| To do |
The lines needed are those below that contain the word "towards"; copy each one.

| Material for the task |
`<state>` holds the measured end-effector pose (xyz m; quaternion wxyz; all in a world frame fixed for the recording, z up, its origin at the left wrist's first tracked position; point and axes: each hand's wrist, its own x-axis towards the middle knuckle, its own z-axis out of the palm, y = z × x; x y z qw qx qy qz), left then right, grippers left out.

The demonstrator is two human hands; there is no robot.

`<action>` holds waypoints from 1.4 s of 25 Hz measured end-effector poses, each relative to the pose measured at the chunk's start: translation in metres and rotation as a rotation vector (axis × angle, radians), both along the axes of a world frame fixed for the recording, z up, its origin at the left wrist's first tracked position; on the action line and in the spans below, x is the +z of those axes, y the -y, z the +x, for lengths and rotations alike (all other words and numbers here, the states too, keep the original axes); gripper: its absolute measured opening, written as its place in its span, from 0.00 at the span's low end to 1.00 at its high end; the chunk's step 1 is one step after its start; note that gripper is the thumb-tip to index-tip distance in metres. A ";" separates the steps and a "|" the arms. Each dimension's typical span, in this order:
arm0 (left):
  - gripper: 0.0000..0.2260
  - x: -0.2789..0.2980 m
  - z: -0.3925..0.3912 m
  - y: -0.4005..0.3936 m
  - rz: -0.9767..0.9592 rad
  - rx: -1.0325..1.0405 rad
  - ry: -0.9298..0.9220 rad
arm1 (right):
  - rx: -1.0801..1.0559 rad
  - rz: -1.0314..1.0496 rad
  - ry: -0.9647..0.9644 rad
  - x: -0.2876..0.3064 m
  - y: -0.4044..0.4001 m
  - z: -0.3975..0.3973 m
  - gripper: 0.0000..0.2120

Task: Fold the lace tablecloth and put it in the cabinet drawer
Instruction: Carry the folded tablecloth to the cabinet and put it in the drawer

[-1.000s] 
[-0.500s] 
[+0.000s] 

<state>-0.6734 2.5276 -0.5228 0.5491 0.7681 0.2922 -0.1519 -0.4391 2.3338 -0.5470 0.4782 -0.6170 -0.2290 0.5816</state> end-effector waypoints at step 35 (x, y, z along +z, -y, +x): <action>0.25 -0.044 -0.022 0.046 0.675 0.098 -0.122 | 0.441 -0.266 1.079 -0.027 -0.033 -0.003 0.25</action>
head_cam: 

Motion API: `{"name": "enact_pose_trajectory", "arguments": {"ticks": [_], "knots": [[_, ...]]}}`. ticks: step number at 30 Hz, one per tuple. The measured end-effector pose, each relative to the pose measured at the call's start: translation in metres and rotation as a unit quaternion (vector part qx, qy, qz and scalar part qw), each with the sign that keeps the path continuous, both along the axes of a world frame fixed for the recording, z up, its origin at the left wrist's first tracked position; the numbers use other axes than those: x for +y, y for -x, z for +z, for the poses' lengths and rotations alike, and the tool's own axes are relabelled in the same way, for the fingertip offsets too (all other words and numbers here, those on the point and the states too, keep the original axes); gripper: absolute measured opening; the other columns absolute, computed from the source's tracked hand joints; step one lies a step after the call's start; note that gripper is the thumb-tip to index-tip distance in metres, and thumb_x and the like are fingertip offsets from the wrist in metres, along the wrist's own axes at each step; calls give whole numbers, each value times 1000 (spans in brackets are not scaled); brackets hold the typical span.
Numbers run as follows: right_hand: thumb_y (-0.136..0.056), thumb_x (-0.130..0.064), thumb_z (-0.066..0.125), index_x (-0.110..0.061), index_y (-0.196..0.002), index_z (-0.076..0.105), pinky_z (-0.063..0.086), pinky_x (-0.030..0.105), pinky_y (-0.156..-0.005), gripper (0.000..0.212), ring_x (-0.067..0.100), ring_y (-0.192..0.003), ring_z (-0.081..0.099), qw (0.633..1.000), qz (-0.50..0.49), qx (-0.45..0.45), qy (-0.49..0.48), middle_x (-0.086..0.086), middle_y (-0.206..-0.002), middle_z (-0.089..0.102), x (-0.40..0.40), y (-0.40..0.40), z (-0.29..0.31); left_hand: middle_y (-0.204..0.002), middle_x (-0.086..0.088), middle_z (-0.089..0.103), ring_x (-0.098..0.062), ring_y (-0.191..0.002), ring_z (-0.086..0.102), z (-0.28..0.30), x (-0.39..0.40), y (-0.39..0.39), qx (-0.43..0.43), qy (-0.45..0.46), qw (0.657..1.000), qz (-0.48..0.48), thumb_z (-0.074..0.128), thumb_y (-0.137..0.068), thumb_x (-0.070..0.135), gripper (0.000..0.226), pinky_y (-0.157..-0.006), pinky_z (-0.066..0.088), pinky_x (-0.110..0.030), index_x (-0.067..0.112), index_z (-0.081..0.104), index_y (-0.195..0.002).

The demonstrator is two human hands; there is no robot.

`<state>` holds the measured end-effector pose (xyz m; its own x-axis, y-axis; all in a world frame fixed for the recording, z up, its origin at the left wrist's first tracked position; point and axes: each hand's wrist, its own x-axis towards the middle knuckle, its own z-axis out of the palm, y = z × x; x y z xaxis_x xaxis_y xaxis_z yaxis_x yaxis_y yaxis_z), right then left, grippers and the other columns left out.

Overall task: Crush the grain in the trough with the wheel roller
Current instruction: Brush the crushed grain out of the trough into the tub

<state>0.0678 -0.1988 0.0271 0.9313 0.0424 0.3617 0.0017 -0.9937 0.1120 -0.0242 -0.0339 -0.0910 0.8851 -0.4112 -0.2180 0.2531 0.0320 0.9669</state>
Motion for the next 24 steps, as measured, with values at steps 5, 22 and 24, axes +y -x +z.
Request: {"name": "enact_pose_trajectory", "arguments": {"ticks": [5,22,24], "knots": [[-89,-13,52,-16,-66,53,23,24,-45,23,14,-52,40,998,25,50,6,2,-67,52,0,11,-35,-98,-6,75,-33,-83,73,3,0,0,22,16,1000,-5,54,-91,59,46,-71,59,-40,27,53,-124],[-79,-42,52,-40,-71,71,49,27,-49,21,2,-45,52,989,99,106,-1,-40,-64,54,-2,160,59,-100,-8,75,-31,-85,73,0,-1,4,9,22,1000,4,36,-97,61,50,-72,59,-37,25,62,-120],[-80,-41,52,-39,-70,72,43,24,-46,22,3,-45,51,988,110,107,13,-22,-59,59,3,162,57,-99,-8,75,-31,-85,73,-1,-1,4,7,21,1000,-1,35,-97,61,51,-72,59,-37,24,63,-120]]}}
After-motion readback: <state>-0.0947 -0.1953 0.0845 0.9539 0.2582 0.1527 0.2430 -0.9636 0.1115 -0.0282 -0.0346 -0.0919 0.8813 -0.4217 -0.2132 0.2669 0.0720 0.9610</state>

| Task result |
`<state>` holds the measured end-effector pose (xyz m; quaternion wxyz; all in a world frame fixed for the recording, z up, its origin at the left wrist's first tracked position; point and axes: each hand's wrist, its own x-axis towards the middle knuckle, its own z-axis out of the palm, y = z × x; x y z qw qx qy qz), left then right, grippers left out.
`<state>` holds the measured end-effector pose (xyz m; its own x-axis, y-axis; all in a world frame fixed for the recording, z up, its origin at the left wrist's first tracked position; point and axes: each hand's wrist, its own x-axis towards the middle knuckle, its own z-axis out of the palm, y = z × x; x y z xaxis_x xaxis_y xaxis_z yaxis_x yaxis_y yaxis_z), right then left, grippers and the other columns left out.

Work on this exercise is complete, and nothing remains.